**WHAT YOU WILL DO**
Write down exactly the lines of the listing below, beginning with the one containing "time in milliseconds" and closing with the final line.
▼▼▼
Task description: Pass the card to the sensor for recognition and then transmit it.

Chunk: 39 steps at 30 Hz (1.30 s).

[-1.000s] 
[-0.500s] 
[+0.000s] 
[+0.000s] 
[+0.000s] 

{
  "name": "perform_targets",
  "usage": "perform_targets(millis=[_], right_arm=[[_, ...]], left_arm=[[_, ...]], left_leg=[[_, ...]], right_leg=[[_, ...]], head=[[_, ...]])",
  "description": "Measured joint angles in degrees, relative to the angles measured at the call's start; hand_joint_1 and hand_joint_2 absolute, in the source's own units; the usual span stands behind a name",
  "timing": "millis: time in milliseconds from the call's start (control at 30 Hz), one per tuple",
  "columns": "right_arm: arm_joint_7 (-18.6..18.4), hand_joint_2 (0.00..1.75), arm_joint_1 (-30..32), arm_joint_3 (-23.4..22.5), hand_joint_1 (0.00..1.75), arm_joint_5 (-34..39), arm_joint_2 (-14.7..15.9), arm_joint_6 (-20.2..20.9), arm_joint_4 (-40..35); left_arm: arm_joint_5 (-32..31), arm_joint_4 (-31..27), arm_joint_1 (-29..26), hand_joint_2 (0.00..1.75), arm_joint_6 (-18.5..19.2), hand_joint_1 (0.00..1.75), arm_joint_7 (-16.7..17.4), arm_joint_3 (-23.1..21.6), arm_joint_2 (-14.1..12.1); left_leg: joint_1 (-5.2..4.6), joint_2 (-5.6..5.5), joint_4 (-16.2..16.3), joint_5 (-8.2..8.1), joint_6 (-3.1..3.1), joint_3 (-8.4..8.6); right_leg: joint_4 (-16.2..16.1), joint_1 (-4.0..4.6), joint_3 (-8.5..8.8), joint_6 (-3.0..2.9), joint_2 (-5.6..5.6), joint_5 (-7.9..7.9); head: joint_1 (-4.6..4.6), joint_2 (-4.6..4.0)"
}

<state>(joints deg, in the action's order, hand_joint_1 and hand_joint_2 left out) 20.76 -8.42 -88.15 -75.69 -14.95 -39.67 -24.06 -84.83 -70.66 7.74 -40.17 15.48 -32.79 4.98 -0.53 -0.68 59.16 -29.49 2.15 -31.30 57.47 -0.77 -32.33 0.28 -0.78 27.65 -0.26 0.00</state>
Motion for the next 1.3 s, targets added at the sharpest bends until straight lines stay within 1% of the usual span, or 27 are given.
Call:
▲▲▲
**RESULT**
  "timing": "millis: time in milliseconds from the call's start (control at 30 Hz), one per tuple",
  "columns": "right_arm: arm_joint_7 (-18.6..18.4), hand_joint_2 (0.00..1.75), arm_joint_1 (-30..32), arm_joint_3 (-23.4..22.5), hand_joint_1 (0.00..1.75), arm_joint_5 (-34..39), arm_joint_2 (-14.7..15.9), arm_joint_6 (-20.2..20.9), arm_joint_4 (-40..35); left_arm: arm_joint_5 (-32..31), arm_joint_4 (-31..27), arm_joint_1 (-29..26), hand_joint_2 (0.00..1.75), arm_joint_6 (-18.5..19.2), hand_joint_1 (0.00..1.75), arm_joint_7 (-16.7..17.4), arm_joint_3 (-23.1..21.6), arm_joint_2 (-14.1..12.1); left_leg: joint_1 (-5.2..4.6), joint_2 (-5.6..5.5), joint_4 (-16.2..16.3), joint_5 (-8.2..8.1), joint_6 (-3.1..3.1), joint_3 (-8.4..8.6); right_leg: joint_4 (-16.2..16.1), joint_1 (-4.0..4.6), joint_3 (-8.5..8.8), joint_6 (-3.0..2.9), joint_2 (-5.6..5.6), joint_5 (-7.9..7.9); head: joint_1 (-4.6..4.6), joint_2 (-4.6..4.0)"
}

<state>(joints deg, in the action's order, hand_joint_1 and hand_joint_2 left out) 20.76 -8.42 -88.15 -75.69 -14.95 -39.67 -24.06 -84.83 -70.66 7.74 -40.17 15.48 -32.79 4.98 -0.53 -0.68 59.16 -29.49 2.15 -31.30 57.47 -0.77 -32.33 0.28 -0.78 27.65 -0.26 0.00</state>
Motion for the next 1.3 s, targets added at the sharpest bends until straight lines stay within 1% of the usual span, or 27 are given.
Call:

No further output is expected here.